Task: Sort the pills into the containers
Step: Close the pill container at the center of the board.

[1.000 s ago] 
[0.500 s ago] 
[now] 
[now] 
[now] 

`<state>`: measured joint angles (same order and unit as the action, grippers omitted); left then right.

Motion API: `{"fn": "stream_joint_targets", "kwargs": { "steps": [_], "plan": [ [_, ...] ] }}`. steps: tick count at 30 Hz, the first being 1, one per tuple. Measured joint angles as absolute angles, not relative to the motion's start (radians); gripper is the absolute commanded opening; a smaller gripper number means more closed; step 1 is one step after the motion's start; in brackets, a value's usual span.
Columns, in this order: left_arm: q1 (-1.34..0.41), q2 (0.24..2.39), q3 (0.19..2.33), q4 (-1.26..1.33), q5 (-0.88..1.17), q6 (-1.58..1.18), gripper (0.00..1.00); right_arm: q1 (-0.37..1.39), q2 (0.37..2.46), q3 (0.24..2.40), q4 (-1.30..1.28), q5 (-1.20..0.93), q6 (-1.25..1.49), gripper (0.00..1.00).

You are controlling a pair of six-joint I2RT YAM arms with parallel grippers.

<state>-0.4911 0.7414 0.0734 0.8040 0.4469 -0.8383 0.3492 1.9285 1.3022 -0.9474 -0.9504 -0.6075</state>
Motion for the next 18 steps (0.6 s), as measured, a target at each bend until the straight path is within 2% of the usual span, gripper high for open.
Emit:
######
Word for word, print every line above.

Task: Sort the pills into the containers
Step: Close the pill container at the center of the board.

[1.000 s ago] 
[0.500 s ago] 
[now] 
[now] 
[now] 

`<state>`: measured joint angles (same order and unit as the action, grippers omitted); left then right.

Motion API: `{"fn": "stream_joint_targets", "kwargs": { "steps": [_], "plan": [ [_, ...] ] }}`. steps: tick count at 30 Hz, the first being 1, one per tuple. Measured joint angles as absolute angles, not relative to the motion's start (radians); gripper is the absolute commanded opening; a smaller gripper number means more closed; step 1 is one step after the motion's start; in brackets, a value's usual span.
Columns, in this order: left_arm: q1 (-1.34..0.41), q2 (0.24..2.39), q3 (0.19..2.33), q4 (-1.26..1.33), q5 (-0.88..1.17), q6 (-1.58..1.18), gripper (0.00..1.00); right_arm: q1 (-0.37..1.39), q2 (0.37..2.46), q3 (0.24..2.40), q4 (-1.30..1.28), q5 (-1.20..0.93), q6 (-1.25..1.49), gripper (0.00..1.00).

You are controlling a pair of six-joint I2RT YAM arms with parallel grippers.

<state>-0.4911 0.7414 0.0734 0.8040 0.4469 -0.8383 0.3492 1.9285 1.3022 -0.9474 -0.9504 -0.6075</state>
Motion for the next 18 steps (0.6 s), as measured, a target at each bend until the straight path is within 2% of the usual span, gripper high for open.
Emit:

The response to this exercise has been given in full.